Mais le salarié ne peut plus adhérer à ce genre de discours. Tout comme le consommateur et le citoyen, il sait dorénavant décrypter les langages qui cherchent à l'embobiner. Averti et informé, il sait recouper les sources. La communication d'entreprise ne peut plus échapper à cette lame de fond. D'autant que le champ sémantique est bousculé par les médias sociaux et plus particulièrement par les réseaux internes. « Les entreprises vont donc être poussées à s'exprimer autrement, estime Marion Darrieutort, directrice de l'agence de communication Elan. Les patrons ne peuvent plus se contenter de leurs prises de parole habituelles, ils doivent devenir plus incisifs, moins lisses. Aujourd'hui, on assiste à une non-prise de risque généralisée en termes de communication RH, qui s'explique peut-être par le fait que les directions d'entreprise ne se permettent pas de prendre la parole sur ces sujets-là de façon plus audacieuse. Elles auraient pourtant tout à gagner à développer une nouvelle sémantique. » Le problème, c'est qu'elles n'imaginent même pas pouvoir s'autoriser un langage moins étudié. « Pourquoi faire simple quand on peut faire compliquer ? » ont l'air de se demander en choeur managers et consultants de tous bords, habités par le sentiment d'appartenir aux hautes sphères d'une société érudite, voire secrète.
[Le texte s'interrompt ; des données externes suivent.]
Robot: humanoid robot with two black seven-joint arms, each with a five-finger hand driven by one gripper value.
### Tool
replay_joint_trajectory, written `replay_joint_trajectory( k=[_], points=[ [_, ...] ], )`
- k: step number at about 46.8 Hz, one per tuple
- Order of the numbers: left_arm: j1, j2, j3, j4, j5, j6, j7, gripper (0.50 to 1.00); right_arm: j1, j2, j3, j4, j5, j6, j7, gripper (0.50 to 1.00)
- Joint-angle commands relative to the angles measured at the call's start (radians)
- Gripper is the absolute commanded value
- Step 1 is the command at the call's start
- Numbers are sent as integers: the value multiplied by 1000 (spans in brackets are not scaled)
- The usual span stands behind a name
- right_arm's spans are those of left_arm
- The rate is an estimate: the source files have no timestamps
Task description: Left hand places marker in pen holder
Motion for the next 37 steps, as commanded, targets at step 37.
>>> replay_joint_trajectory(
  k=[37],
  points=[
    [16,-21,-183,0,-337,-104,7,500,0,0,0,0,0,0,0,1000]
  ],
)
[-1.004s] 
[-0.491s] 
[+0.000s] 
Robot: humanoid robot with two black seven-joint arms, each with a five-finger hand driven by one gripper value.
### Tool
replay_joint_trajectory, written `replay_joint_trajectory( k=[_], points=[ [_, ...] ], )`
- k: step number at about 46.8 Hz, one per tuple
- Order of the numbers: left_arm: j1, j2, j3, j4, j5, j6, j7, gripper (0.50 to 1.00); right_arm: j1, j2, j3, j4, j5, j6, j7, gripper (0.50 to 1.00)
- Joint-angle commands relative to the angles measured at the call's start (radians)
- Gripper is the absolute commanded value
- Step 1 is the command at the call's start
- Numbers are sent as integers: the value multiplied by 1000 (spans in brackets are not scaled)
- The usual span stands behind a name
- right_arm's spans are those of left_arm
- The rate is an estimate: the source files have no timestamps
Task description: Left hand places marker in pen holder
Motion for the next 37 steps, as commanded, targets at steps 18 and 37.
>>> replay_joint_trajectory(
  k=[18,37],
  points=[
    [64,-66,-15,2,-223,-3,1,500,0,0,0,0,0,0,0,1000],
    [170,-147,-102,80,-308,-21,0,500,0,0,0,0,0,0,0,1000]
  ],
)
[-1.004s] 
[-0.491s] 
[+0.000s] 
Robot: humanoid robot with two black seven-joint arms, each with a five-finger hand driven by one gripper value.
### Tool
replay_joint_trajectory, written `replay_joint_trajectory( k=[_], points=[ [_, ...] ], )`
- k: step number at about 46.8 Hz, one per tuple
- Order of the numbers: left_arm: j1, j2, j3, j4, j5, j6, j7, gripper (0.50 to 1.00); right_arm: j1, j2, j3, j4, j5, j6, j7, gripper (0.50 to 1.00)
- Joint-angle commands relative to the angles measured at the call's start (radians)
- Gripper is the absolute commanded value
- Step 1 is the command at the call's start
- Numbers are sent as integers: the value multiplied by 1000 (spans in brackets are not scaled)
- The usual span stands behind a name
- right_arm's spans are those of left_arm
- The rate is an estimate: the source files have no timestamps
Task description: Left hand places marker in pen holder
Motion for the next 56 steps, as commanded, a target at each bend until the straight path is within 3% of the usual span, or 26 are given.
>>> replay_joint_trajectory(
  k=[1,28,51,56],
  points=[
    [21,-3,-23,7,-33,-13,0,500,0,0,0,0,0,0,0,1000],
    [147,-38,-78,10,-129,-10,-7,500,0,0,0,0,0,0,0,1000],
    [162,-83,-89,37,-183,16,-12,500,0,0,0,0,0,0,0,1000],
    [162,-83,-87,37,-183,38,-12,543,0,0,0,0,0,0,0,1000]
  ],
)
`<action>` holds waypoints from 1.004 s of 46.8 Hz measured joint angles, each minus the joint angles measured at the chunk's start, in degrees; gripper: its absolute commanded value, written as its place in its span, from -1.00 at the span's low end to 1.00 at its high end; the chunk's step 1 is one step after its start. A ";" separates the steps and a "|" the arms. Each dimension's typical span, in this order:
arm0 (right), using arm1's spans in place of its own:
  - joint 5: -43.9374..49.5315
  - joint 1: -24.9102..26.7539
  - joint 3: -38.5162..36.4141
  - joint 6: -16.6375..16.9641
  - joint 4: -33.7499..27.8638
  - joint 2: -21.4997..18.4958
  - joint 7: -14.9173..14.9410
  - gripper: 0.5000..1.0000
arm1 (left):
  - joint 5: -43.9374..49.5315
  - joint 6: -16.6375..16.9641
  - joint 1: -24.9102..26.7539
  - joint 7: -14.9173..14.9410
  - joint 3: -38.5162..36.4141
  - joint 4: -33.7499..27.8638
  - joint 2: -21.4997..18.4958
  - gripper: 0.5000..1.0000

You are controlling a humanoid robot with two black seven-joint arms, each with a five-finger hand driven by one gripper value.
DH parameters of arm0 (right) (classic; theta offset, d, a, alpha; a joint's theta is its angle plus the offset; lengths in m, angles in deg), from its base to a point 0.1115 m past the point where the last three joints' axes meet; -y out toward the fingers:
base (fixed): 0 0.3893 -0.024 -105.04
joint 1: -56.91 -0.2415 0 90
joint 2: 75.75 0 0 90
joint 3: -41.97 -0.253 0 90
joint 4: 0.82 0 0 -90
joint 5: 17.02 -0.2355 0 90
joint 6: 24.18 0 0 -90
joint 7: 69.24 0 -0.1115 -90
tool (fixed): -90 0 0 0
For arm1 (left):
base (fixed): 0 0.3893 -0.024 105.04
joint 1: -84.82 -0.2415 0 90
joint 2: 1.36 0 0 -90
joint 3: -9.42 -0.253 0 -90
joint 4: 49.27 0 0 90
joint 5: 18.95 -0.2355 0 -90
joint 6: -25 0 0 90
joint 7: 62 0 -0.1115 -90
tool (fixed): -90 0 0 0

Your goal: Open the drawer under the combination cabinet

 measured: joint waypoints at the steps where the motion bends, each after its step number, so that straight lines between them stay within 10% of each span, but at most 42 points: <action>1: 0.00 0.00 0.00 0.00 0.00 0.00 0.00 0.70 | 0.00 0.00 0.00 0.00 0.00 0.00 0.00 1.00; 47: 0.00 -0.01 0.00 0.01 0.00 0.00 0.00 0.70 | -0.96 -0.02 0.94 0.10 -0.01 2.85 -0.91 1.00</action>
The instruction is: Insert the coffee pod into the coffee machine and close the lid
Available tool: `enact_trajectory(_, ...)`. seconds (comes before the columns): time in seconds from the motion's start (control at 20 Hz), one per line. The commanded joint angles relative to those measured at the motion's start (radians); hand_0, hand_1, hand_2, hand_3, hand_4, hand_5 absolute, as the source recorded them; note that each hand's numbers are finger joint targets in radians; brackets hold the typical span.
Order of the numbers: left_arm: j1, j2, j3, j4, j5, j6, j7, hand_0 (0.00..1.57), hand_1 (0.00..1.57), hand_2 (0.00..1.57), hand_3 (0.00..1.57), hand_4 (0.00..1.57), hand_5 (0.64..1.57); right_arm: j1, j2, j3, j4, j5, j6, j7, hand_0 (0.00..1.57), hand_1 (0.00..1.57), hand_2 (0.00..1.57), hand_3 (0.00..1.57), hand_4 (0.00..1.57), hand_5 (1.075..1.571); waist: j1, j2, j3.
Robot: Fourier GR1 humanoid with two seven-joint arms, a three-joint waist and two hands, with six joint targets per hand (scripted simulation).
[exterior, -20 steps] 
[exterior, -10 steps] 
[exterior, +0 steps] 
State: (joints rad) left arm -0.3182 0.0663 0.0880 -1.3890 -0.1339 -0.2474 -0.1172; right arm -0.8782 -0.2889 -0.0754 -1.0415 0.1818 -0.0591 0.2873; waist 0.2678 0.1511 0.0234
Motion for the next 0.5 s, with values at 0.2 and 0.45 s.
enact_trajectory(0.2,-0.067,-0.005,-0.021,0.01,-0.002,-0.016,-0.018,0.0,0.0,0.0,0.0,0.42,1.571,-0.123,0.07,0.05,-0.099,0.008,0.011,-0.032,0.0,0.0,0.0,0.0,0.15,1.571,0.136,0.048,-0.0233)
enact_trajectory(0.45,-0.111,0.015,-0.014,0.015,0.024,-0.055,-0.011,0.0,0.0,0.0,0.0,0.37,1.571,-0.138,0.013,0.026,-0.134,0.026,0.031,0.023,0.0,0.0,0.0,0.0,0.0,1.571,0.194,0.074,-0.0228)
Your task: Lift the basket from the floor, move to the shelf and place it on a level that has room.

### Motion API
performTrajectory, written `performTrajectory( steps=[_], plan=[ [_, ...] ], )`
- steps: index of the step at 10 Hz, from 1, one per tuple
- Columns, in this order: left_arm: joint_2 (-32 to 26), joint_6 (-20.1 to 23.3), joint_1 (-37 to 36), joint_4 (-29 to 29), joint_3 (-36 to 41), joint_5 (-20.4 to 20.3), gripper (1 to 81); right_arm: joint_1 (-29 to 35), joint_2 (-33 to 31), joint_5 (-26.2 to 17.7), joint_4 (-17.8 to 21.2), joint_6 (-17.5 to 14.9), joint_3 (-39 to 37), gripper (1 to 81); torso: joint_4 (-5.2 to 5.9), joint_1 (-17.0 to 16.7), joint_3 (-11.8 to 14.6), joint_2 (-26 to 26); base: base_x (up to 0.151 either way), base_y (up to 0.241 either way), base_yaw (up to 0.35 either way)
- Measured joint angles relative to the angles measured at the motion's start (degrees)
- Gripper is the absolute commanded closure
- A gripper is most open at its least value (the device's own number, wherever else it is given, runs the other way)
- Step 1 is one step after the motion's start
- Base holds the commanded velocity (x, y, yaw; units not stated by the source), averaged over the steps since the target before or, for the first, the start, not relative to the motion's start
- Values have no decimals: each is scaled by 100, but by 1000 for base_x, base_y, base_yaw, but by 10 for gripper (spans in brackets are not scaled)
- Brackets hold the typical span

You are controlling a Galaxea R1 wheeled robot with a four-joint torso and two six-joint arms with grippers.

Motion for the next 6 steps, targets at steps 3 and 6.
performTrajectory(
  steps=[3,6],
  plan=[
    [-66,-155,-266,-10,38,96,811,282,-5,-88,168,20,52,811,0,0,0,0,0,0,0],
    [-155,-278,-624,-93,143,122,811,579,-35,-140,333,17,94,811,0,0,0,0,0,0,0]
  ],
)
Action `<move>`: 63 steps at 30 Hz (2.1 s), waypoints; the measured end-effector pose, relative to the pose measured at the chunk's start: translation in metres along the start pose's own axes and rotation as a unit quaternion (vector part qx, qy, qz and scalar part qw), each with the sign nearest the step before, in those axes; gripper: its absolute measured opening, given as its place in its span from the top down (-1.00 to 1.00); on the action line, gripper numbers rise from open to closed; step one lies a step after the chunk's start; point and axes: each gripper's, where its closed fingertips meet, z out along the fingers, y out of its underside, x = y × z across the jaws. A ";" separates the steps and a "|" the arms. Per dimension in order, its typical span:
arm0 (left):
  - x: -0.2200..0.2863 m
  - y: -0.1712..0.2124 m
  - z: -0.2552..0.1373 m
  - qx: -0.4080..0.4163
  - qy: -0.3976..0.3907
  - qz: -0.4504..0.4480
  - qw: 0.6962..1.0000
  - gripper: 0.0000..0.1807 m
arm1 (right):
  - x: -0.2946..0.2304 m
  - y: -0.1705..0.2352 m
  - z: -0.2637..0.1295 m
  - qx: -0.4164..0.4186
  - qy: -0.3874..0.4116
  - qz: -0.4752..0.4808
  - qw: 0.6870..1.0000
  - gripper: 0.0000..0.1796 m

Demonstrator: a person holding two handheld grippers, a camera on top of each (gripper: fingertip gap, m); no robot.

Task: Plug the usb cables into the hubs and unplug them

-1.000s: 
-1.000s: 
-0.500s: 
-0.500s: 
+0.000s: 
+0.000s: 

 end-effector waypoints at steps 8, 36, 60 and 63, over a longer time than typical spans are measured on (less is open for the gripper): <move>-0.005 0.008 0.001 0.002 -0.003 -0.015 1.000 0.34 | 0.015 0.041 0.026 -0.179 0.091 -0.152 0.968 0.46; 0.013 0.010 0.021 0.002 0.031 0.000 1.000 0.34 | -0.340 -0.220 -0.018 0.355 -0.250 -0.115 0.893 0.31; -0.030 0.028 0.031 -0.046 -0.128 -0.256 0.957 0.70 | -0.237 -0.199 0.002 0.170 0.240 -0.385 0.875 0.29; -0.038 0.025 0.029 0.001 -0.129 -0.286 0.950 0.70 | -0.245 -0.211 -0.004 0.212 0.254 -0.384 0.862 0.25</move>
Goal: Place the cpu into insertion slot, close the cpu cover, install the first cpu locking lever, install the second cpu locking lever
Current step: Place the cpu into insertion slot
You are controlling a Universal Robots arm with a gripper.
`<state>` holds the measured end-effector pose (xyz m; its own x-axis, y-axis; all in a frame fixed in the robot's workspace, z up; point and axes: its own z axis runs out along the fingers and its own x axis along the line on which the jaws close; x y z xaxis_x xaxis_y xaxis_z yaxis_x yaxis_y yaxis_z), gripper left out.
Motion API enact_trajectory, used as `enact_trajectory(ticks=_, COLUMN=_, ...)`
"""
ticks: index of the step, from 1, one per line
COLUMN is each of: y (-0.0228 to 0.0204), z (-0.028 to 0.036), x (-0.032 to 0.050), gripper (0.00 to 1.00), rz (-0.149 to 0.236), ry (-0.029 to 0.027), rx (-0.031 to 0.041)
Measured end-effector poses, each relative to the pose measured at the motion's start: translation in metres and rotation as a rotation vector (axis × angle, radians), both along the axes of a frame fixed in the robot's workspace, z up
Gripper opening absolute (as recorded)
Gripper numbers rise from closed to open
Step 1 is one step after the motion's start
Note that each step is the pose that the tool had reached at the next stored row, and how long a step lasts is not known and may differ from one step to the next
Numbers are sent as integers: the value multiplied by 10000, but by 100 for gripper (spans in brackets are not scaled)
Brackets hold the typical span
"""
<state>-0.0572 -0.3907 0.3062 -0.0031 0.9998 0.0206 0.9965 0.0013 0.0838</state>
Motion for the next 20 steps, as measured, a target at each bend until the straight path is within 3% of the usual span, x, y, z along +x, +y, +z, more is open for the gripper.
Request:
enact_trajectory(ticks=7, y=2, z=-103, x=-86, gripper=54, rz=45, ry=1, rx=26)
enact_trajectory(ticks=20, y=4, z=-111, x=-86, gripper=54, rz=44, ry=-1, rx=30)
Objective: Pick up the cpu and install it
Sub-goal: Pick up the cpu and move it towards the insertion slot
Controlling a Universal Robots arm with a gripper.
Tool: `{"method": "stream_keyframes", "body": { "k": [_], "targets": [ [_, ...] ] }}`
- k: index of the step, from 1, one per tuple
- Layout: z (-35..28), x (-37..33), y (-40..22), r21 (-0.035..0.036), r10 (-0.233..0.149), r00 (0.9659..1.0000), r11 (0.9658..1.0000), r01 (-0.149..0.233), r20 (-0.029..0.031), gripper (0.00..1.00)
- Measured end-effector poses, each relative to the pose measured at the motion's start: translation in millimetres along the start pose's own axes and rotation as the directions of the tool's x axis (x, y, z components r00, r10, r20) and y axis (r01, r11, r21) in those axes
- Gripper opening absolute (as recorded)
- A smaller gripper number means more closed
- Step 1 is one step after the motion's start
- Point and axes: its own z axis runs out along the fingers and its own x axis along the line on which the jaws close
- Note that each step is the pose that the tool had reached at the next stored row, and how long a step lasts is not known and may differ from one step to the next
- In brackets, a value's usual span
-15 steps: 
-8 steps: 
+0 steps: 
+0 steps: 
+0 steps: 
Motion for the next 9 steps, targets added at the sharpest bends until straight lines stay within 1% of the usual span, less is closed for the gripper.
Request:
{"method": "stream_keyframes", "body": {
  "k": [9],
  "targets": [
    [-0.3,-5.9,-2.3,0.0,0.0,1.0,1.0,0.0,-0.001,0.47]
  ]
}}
La plupart restent cependant encore capables de s'exprimer normalement entre amis. Alors pourquoi ne pas considérer les salariés comme des individus, ce qui ne manquerait pas de donner plus de fond (et plus de sel) à la culture d'entreprise ? « Si les RH allaient sur le terrain de la communication plus narrative qu'argumentative, elles casseraient de fait la langue de bois et la justification permanente. Il serait passionnant qu'elles puissent apprécier leurs collaborateurs dans leur globalité et non en silo de métiers et de fonctions comme elles le font actuellement », poursuit Marion Darrieutort. À l'heure où le fameux quotient émotionnel devient la coqueluche des recruteurs, les entreprises seraient bien inspirées d'investir ce champ émotionnel au travers de leurs salariés. Et de prendre exemple sur le marketing beaucoup plus innovant en termes de sémantique. À une condition : ne pas tomber dans le piège cousin germain de la langue de bois, celui de nous « faire prendre des vessies pour des lanternes ».